Task objective:
Set down the lines below exactly as they stand, please. Go from the first through the one containing "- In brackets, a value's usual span".
===== Excerpted data =====
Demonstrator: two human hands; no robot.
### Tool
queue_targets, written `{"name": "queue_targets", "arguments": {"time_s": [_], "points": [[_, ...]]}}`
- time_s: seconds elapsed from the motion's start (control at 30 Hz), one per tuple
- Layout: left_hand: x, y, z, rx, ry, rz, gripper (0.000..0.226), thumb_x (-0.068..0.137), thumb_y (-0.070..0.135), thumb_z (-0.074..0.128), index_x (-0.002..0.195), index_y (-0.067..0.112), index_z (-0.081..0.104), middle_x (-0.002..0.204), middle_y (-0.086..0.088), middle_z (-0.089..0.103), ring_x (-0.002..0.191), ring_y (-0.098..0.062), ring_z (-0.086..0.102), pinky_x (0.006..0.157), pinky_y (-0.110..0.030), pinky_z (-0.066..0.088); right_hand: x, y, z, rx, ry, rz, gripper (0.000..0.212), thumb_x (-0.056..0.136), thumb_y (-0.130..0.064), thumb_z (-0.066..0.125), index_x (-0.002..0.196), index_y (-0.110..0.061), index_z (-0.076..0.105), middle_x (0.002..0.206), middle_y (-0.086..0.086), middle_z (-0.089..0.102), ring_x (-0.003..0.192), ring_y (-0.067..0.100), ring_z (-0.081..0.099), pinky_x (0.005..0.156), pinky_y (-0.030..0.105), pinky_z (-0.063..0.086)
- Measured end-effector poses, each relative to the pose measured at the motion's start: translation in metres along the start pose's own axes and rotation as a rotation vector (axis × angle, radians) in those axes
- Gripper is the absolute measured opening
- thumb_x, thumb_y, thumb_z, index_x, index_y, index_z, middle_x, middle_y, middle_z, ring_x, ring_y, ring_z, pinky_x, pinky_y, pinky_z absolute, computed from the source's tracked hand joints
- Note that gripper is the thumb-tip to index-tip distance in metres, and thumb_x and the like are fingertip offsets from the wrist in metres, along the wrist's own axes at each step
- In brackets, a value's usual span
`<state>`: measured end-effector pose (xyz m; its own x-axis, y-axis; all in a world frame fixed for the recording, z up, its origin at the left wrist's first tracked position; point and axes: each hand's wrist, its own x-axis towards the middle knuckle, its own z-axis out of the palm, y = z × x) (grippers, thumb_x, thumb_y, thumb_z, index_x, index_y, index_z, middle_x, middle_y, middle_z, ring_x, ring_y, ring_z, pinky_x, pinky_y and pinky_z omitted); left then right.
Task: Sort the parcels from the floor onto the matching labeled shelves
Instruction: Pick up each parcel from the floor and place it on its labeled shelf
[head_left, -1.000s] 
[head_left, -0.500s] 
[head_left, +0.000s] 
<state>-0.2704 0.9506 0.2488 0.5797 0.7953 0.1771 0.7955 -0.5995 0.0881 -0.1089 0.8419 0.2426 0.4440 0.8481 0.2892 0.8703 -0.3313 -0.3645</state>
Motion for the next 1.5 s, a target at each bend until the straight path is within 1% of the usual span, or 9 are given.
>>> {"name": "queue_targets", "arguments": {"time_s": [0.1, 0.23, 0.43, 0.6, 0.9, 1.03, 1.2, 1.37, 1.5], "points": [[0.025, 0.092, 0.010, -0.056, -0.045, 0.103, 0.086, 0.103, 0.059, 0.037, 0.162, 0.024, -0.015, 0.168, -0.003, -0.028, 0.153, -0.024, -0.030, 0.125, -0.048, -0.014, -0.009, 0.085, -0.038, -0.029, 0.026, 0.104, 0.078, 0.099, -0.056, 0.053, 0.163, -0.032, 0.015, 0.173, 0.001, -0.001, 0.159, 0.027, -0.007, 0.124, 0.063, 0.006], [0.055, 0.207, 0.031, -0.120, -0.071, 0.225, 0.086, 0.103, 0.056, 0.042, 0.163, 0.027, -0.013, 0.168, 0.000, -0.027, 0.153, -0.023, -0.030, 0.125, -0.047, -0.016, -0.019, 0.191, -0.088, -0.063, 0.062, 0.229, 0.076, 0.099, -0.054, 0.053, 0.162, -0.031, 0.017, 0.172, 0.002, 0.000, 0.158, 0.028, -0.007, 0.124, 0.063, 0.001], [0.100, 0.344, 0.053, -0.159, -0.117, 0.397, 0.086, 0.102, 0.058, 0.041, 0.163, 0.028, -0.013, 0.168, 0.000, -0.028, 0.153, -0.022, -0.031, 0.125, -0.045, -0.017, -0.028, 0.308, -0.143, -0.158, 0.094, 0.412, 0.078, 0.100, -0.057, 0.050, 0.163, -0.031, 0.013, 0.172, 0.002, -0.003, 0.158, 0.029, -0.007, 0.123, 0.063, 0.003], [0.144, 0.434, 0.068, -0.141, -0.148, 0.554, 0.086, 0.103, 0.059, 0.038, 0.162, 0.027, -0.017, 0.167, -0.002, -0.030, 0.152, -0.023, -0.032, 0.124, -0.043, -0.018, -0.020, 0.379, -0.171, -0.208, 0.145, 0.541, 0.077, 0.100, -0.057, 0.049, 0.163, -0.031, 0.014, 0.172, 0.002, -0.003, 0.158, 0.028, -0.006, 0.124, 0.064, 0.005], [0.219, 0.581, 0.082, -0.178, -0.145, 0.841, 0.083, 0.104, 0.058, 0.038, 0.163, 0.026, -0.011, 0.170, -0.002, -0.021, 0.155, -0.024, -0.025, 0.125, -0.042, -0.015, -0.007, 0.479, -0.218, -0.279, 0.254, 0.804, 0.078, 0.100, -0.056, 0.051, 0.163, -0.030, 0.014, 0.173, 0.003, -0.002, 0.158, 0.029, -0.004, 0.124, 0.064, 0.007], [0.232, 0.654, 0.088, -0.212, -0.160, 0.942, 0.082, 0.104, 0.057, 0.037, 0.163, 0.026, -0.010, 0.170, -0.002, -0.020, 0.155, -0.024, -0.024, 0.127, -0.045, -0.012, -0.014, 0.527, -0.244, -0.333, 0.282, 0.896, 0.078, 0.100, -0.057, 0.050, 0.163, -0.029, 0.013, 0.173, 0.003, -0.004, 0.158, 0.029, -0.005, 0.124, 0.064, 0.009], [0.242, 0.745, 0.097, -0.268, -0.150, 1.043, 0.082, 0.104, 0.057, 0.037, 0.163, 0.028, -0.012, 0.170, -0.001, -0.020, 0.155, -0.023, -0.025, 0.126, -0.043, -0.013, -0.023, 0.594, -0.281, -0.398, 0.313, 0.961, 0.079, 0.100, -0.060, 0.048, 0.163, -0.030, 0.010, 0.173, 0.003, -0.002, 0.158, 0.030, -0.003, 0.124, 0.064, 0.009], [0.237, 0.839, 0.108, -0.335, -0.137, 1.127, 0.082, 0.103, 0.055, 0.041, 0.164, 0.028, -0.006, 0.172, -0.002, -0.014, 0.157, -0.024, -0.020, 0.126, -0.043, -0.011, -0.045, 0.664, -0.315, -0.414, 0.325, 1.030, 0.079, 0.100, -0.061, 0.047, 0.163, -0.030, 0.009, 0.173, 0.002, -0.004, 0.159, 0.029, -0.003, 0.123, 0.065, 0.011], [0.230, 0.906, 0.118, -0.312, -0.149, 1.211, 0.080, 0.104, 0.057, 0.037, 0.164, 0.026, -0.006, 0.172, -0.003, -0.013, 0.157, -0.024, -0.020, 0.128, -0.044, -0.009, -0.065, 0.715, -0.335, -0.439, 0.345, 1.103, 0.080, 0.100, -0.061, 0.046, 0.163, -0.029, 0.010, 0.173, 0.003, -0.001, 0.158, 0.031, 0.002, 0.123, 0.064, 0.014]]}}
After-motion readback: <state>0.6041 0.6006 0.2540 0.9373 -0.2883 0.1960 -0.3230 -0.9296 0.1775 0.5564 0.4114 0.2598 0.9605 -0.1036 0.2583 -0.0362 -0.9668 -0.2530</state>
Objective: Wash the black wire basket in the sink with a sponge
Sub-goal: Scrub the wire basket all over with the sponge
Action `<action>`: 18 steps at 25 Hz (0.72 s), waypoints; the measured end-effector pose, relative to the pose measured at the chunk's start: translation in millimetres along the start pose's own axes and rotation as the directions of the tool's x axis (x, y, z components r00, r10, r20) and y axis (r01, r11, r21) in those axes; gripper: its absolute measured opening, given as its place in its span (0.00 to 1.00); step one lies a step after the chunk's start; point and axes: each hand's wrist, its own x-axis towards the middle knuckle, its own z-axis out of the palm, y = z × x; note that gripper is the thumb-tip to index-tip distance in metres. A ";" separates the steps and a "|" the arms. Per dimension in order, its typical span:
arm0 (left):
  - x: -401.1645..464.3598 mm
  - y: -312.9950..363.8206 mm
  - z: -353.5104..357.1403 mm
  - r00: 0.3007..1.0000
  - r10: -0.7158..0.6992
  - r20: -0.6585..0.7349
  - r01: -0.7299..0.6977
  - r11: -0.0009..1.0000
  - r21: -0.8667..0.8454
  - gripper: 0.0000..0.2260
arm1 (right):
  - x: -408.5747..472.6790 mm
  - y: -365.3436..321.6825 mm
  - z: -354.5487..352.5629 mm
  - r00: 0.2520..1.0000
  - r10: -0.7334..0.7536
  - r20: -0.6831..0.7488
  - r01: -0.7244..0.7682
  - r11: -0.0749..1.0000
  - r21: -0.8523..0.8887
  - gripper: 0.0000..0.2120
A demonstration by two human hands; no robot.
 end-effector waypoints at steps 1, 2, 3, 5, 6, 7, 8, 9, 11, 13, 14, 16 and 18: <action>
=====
Problem solution:
Demonstrator: two human hands; no robot.
### Tool
queue_targets, written `{"name": "queue_targets", "arguments": {"time_s": [_], "points": [[_, ...]]}}`
- time_s: seconds elapsed from the motion's start (control at 30 Hz), one per tuple
- Layout: left_hand: x, y, z, rx, ry, rz, gripper (0.000..0.226), thumb_x (-0.068..0.137), thumb_y (-0.070..0.135), thumb_z (-0.074..0.128), index_x (-0.002..0.195), index_y (-0.067..0.112), index_z (-0.081..0.104), middle_x (-0.002..0.204), middle_y (-0.086..0.088), middle_z (-0.089..0.103), ring_x (-0.002..0.191), ring_y (-0.098..0.062), ring_z (-0.086..0.102), pinky_x (0.006..0.157), pinky_y (-0.110..0.030), pinky_z (-0.066..0.088); right_hand: x, y, z, rx, ry, rz, gripper (0.000..0.212), thumb_x (-0.056..0.136), thumb_y (-0.130..0.064), thumb_z (-0.066..0.125), index_x (-0.002..0.196), index_y (-0.110..0.061), index_z (-0.076..0.105), middle_x (0.002..0.206), middle_y (-0.086..0.086), middle_z (-0.089..0.102), ring_x (-0.003..0.192), ring_y (-0.067..0.100), ring_z (-0.081..0.099), pinky_x (0.005..0.156), pinky_y (-0.030..0.105), pinky_z (-0.063..0.086)
- Measured end-effector poses, each relative to the pose measured at the motion's start: translation in metres along the start pose's own axes and rotation as a rotation vector (axis × angle, radians) in those axes
- Gripper is the absolute measured opening
- thumb_x, thumb_y, thumb_z, index_x, index_y, index_z, middle_x, middle_y, middle_z, ring_x, ring_y, ring_z, pinky_x, pinky_y, pinky_z absolute, computed from the source's tracked hand joints
- Note that gripper is the thumb-tip to index-tip distance in metres, and thumb_x and the like are fingertip offsets from the wrist in metres, along the wrist's own axes at each step
- In brackets, a value's usual span

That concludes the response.